For the data below, restate word for word only the lines from the line containing "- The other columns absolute" through the line containing "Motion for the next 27", both ends included.

#### DATA PROVIDED ####

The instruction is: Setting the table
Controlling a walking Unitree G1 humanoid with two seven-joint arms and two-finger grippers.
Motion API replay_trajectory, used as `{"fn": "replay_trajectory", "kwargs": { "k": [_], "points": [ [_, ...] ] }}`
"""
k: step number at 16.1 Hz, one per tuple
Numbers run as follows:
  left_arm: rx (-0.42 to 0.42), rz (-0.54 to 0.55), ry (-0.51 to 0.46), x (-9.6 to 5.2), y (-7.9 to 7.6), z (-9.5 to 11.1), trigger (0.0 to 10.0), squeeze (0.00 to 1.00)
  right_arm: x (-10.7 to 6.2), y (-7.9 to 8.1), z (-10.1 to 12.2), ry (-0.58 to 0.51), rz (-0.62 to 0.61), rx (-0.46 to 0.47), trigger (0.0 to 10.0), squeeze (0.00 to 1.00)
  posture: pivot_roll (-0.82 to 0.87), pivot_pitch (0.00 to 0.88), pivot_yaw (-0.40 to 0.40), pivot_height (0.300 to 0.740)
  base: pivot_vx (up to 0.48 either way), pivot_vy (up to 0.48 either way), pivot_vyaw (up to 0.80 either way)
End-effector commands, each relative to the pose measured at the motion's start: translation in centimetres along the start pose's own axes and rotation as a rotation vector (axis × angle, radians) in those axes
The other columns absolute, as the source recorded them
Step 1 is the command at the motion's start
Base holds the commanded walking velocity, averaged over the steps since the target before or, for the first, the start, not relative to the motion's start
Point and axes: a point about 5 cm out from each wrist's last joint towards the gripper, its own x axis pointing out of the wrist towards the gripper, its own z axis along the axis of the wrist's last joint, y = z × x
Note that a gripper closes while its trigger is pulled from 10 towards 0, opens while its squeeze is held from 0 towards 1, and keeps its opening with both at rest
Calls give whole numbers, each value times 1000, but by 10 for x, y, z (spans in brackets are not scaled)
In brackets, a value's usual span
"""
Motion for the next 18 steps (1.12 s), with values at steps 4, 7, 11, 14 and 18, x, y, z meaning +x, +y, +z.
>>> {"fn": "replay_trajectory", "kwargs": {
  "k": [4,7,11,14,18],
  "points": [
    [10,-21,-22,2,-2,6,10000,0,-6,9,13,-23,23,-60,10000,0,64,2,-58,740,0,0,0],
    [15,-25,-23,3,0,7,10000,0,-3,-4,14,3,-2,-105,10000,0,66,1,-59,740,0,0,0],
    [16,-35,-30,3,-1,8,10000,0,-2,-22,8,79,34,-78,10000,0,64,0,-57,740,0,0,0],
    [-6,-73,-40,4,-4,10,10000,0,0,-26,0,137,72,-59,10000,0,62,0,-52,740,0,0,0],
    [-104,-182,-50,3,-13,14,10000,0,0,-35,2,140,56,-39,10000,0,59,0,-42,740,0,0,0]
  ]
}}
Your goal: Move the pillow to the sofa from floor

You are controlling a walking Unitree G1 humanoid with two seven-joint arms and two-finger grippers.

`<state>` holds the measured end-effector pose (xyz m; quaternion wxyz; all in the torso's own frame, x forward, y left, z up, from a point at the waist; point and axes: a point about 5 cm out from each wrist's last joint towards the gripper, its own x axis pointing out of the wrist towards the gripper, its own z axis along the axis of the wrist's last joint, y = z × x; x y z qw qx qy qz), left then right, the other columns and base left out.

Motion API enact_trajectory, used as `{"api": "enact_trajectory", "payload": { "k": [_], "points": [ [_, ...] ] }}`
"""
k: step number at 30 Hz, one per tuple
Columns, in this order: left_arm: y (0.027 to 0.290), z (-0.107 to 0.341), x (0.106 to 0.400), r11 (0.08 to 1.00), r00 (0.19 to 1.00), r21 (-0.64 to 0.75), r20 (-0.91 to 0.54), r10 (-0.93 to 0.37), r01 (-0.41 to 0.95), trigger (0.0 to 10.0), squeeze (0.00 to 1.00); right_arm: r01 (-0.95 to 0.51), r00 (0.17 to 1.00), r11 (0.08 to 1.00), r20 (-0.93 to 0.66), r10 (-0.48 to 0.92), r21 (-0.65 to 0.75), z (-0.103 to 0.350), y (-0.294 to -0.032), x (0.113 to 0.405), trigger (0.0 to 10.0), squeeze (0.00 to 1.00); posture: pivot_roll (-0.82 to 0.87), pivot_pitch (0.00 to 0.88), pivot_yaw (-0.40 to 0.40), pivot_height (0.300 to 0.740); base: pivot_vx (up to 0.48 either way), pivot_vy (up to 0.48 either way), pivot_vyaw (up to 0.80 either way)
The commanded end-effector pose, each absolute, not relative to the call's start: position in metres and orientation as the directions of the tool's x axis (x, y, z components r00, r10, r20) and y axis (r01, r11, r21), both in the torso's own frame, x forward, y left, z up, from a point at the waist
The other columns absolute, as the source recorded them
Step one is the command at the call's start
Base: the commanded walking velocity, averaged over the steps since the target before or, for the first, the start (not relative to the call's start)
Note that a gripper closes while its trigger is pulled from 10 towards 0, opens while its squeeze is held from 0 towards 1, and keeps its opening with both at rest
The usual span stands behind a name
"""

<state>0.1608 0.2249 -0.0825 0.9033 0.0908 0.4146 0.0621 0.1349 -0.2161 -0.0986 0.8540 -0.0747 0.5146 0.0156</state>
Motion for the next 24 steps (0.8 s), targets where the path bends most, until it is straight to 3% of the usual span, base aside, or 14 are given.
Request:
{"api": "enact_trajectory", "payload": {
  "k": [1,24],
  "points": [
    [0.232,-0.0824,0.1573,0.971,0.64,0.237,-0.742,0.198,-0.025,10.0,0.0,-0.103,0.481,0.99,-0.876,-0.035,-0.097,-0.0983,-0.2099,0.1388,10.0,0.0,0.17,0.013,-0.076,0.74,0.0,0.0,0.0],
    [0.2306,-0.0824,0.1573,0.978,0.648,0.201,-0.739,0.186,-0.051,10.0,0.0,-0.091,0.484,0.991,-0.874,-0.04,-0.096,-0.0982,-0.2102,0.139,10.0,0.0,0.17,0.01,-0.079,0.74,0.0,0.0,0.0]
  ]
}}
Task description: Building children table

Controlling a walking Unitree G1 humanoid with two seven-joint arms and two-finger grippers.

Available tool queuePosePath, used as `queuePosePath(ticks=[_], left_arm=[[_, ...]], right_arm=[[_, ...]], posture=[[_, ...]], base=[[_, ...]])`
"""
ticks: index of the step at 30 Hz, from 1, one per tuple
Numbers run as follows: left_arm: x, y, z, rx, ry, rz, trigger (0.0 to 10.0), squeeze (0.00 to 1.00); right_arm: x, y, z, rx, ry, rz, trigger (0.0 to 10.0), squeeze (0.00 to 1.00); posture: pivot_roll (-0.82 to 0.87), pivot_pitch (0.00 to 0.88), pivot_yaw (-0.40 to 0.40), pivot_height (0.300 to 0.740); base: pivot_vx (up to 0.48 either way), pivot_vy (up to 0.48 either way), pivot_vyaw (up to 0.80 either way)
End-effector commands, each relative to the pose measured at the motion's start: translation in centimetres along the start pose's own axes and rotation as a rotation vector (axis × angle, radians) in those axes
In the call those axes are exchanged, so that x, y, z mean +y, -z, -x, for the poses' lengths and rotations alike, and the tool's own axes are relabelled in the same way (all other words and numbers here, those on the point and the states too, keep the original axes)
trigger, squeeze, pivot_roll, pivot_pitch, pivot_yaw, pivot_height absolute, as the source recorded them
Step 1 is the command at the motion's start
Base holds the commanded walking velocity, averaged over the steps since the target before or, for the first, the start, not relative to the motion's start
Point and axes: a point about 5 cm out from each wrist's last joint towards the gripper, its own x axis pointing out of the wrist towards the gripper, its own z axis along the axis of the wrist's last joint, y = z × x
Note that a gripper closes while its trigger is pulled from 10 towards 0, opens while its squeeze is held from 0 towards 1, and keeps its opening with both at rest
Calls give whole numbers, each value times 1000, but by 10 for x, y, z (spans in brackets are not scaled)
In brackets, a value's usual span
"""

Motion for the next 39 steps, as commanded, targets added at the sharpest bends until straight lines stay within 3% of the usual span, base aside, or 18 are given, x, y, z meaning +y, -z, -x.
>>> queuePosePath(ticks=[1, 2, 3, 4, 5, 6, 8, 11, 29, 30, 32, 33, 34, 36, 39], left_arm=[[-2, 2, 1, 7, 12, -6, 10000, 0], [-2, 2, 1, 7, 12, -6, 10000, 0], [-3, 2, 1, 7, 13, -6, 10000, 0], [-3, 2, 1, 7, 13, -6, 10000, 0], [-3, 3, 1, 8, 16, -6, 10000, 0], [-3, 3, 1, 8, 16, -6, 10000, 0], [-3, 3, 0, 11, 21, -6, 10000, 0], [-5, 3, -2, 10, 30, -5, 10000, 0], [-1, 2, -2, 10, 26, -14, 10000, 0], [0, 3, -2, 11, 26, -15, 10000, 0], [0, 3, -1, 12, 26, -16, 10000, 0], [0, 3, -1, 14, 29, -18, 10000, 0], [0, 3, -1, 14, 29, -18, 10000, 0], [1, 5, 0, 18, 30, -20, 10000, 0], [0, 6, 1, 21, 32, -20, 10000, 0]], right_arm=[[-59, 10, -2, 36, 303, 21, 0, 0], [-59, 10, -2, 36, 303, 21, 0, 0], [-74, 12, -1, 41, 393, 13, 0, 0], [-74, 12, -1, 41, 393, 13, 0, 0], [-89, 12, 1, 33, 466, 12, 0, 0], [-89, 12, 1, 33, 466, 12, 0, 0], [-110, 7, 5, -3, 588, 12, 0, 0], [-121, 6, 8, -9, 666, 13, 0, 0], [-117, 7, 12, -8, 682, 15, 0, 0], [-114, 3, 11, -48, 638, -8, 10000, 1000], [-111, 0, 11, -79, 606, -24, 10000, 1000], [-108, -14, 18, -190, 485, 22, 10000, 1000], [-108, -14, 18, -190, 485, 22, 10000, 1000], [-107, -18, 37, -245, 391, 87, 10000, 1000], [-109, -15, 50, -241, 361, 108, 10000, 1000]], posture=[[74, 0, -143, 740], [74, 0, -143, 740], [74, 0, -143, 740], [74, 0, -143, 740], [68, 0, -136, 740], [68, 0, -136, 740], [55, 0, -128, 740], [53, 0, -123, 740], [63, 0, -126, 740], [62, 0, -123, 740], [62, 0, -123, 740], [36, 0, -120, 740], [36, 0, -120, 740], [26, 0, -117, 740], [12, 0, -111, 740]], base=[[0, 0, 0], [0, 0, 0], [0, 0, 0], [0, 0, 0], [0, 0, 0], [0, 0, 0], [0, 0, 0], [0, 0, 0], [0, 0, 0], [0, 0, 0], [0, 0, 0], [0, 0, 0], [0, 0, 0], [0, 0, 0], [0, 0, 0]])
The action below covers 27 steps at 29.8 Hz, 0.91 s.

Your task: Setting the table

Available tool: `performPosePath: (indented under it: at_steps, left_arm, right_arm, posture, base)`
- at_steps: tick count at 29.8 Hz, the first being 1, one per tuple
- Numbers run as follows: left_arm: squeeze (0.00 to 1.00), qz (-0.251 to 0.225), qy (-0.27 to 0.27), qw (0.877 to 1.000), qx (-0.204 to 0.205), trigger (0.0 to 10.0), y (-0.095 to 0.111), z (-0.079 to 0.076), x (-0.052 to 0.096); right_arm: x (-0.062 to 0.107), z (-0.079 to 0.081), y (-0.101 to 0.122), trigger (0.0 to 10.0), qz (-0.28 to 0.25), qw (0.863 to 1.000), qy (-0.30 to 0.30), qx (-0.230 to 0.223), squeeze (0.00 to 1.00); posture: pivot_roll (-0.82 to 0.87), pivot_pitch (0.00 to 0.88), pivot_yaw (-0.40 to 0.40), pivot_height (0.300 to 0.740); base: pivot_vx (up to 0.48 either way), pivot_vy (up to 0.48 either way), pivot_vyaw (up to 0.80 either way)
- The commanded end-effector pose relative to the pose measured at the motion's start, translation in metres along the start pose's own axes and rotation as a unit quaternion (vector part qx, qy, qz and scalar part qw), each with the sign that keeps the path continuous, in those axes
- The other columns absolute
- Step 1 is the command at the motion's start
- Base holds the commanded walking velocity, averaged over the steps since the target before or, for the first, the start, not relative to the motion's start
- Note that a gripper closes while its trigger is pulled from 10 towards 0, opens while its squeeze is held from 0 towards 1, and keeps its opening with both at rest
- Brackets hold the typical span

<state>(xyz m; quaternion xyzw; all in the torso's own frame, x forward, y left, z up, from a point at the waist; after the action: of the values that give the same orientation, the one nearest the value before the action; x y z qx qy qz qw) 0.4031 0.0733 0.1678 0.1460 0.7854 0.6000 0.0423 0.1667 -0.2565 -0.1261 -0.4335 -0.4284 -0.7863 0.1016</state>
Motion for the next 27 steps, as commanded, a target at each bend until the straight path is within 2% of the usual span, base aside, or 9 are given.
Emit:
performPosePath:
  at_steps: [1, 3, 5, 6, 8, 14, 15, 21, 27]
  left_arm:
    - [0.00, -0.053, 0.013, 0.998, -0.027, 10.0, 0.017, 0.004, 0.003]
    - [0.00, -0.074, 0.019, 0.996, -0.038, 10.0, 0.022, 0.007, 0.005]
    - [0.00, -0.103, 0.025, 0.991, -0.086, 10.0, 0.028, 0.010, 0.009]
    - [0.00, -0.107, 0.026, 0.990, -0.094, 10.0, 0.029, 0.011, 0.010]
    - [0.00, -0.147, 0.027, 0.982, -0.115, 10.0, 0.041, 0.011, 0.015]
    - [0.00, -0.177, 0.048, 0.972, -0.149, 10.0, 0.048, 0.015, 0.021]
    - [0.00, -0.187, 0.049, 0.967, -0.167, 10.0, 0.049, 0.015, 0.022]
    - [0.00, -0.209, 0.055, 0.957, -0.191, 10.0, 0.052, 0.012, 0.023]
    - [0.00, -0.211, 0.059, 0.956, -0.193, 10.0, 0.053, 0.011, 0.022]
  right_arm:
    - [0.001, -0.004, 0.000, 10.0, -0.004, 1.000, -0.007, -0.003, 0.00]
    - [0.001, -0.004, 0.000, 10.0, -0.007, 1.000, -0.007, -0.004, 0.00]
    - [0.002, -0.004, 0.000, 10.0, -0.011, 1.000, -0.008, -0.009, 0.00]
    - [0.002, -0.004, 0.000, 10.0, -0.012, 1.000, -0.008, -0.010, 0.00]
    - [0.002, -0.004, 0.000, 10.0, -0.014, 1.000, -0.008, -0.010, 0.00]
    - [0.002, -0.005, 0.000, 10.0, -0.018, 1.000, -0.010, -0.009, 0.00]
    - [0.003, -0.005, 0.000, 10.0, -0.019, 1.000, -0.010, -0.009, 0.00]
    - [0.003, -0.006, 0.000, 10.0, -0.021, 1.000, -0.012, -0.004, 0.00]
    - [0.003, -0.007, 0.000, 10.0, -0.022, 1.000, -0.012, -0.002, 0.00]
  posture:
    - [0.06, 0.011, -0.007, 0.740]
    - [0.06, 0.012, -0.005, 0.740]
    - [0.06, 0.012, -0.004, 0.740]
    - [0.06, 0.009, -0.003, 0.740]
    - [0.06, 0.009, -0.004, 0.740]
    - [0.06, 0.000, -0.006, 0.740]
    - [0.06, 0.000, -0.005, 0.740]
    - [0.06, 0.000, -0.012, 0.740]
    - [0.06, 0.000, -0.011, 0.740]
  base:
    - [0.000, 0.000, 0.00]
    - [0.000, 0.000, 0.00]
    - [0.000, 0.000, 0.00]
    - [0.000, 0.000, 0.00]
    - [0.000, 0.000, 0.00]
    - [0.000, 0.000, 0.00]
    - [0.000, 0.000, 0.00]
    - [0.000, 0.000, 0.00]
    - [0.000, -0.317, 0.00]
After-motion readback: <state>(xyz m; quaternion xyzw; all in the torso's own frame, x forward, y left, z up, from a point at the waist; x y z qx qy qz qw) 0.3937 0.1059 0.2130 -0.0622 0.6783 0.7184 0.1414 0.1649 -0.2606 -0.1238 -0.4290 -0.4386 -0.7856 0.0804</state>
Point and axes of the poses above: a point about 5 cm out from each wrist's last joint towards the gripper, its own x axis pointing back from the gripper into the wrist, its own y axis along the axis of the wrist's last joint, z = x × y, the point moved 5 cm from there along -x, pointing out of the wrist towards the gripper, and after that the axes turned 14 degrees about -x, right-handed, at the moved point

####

[RESULT OF THIS EXERCISE]:
- The other columns absolute
- Step 1 is the command at the motion's start
- Base holds the commanded walking velocity, averaged over the steps since the target before or, for the first, the start, not relative to the motion's start
- Note that a gripper closes while its trigger is pulled from 10 towards 0, opens while its squeeze is held from 0 towards 1, and keeps its opening with both at rest
- Brackets hold the typical span

<state>(xyz m; quaternion xyzw; all in the torso's own frame, x forward, y left, z up, from a point at the waist; after the action: of the values that give the same orientation, the one nearest the value before the action; x y z qx qy qz qw) 0.4031 0.0733 0.1678 0.1460 0.7854 0.6000 0.0423 0.1667 -0.2565 -0.1261 -0.4335 -0.4284 -0.7863 0.1016</state>
Motion for the next 27 steps, as commanded, a target at each bend until the straight path is within 2% of the usual span, base aside, or 9 are given.

This answer requires nothing else.